中日新聞WEB『1927年製作のクジラ池噴水、国文化財に 名古屋・南区の道徳公園』 https://www.chunichi.co.jp/article/292690
名古屋市図書館HP『名古屋の偉人伝 No.27 後藤鍬五郎(ごとうくわごろう)の巻』https://www.library.city.nagoya.jp/reference/ijinden/ijinden_027.html

2022年2月19日(土)の日記

仕事が半日で終わり、地下鉄で東山動物園へ向かう。
小雨。
昼は何も食べていないのでフードスタンドを探す。
いつのまにか園内が大改装されていてフードコートができている。
チュロスとビールを期待していたのにアルコール類が見当たらない。

名古屋人なら子供の頃から馴染みのある三体の恐竜の像

戦前生まれの恐竜像はどことなく可愛らしい顔立ちである。
長く放置されてボロボロだった姿が補修されてきれいになった。
取り壊し寸前だったが、県民の愛着で救われた。

腹が減ったが丼という気分でもなく、仕方なくきしめんをすすることにした。
こういう公共施設の麺類に期待はしてなかったが、立ち食いの煮詰まった醤油っ辛さがなく麺も幅広、意外に美味かった。

雨が強くなってきたので帰ることにした。

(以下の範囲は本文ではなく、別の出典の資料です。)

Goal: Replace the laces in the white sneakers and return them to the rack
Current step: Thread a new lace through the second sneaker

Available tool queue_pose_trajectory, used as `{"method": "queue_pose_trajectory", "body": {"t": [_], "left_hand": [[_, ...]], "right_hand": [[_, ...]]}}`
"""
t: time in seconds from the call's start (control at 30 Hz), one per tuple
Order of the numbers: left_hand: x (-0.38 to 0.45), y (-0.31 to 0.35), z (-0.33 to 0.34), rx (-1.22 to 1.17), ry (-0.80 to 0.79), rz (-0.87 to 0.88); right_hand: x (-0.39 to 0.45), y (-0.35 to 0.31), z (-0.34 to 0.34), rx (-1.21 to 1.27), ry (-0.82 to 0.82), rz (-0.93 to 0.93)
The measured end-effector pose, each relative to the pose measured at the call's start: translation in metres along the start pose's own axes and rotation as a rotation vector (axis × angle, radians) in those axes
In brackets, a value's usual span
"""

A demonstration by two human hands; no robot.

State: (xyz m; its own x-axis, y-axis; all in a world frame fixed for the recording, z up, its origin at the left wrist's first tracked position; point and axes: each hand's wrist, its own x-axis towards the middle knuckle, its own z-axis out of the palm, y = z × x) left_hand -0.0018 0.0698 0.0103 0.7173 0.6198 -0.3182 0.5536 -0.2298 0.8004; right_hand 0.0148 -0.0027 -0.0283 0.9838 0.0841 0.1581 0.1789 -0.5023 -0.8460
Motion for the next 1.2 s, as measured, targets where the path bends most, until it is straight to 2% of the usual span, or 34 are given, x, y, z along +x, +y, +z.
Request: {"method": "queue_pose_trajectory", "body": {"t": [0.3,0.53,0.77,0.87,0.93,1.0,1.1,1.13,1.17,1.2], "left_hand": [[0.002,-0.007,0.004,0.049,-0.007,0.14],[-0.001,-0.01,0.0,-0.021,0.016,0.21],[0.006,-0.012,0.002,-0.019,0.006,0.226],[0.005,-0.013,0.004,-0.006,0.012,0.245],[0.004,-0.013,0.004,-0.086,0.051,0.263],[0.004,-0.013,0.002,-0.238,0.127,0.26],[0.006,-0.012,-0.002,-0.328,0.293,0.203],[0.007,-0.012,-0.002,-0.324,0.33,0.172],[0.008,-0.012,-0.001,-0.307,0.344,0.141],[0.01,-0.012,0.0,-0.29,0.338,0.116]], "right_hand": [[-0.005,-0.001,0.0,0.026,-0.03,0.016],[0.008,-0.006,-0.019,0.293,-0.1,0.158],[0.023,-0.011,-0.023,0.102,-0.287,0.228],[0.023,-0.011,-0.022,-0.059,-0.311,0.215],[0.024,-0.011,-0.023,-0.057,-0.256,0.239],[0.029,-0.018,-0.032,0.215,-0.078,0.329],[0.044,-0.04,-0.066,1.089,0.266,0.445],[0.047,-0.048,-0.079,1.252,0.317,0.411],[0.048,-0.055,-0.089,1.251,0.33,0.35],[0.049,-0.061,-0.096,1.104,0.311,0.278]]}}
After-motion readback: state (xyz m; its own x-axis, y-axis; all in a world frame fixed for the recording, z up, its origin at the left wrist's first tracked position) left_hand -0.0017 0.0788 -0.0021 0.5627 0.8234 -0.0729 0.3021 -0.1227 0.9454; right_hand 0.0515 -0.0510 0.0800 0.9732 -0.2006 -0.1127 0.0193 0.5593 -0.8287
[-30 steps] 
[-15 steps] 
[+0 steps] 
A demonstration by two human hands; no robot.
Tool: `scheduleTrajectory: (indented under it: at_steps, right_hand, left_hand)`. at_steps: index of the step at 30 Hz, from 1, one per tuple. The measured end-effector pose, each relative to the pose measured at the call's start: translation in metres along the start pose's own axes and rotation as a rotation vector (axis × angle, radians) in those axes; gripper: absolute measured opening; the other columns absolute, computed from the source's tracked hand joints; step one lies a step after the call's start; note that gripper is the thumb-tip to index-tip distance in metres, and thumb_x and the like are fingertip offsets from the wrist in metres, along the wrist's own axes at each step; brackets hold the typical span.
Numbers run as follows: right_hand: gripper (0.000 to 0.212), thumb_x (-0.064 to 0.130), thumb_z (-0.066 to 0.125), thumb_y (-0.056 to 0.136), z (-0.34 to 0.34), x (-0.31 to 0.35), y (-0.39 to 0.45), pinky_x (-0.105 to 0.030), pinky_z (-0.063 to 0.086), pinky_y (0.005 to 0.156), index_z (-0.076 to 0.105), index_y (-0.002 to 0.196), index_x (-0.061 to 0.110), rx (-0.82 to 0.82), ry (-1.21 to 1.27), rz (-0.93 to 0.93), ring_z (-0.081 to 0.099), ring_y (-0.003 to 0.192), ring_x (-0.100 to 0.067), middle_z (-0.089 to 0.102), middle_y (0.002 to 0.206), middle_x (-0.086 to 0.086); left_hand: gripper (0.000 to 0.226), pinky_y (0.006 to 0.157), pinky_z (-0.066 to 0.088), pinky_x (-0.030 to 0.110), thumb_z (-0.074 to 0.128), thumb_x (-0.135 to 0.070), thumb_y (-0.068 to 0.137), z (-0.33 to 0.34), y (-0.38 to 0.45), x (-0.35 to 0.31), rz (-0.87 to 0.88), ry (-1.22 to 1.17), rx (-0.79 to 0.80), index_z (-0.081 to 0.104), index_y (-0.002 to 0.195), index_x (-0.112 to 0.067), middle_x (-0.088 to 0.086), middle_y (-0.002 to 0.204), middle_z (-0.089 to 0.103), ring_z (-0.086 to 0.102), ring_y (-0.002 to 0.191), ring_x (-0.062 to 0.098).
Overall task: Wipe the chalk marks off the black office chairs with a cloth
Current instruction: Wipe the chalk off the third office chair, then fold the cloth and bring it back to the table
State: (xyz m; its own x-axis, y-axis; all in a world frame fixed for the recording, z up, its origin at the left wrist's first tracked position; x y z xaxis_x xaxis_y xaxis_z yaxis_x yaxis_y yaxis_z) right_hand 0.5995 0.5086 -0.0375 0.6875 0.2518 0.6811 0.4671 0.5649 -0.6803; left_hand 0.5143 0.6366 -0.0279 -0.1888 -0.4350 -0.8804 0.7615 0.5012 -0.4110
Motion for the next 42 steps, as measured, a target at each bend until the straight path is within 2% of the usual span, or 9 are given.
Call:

今になってビールを発見したよ。

東山動物園・恐竜像について
昭和13年、初代園長の北王英一の発案でドイツハーゲンベック動物園の恐竜像を模して建設。造形が容易で強度も高いコンクリート像だったが、地震などでできたヒビから雨水が入り鉄筋が錆びてしまうという大きな欠点があった。その修復は容易ではなかったようだ。文字通りの産官学の協力で2014年になってようやく実現。

レファレンス協同データベース 
https://crd.ndl.go.jp/reference/detail?page=ref_view&id=1000072801

東山動植物園HP 恐竜像のおなかの中
https://www.higashiyama.city.nagoya.jp/blog/2014/10/post-2115.html

コンクリート工学年次論文集
『報告 東山動植物園のコンクリート製恐竜像の内視鏡による内部調査
https://data.jci-net.or.jp/data_pdf/36/036-02-1351.pdf

2022年10月20日(木)の日記

履修は終わったが、浅野祥雲のコンクリ像を見ておきたくなった。
お昼、星ヶ丘から名鉄バスで五色園に向かう。星ヶ丘からバスで二十分も走れば田園風景になるんだな。乗客は僕ひとりである。

五色園は宗教公園と銘打っていて、広大な敷地は大安寺の境内でもある。

こういう像が園内には100体以上あるのだ

思ってた以上に感想が浮かんでこない。
立像であると2mくらいあるので大きくて不気味である。
「北斗の拳」のでかい婆さんを思い出す。

どの像もどこかポーズがおかしい

基本的に親鸞上人の仏教的エピソードと、豊臣秀吉の歴史エリアに分かれている。
広い園内はなかなか手入れが行き届かないらしく、倒木で入れないところも多い。平日とはいえ他に観光客らしい人もいなく、錆びて朽ちた大型遊具などもあって廃墟感も併せ持っている。

夕日の中を歩き続けて疲れた。
どこかからずっと草刈り機のモーター音だけが響いている。
大学のレポート向けではなかったな。

帰りのバス停で座っていると、小学生が次々と挨拶していく。日進市は素晴らしいじゃないか。
しかし周囲はなにもないので、星ヶ丘へ戻って餃子を食べたい。

浅野祥雲について
浅野祥雲は明治24年、現在の岐阜県中津川市生まれ。昭和初期から40年代にかけて無数のコンクリート像を手掛ける。五色園の他、桃太郎神社、関ケ原ウォーランドなど東海地方で多くのコンクリ像がみられる。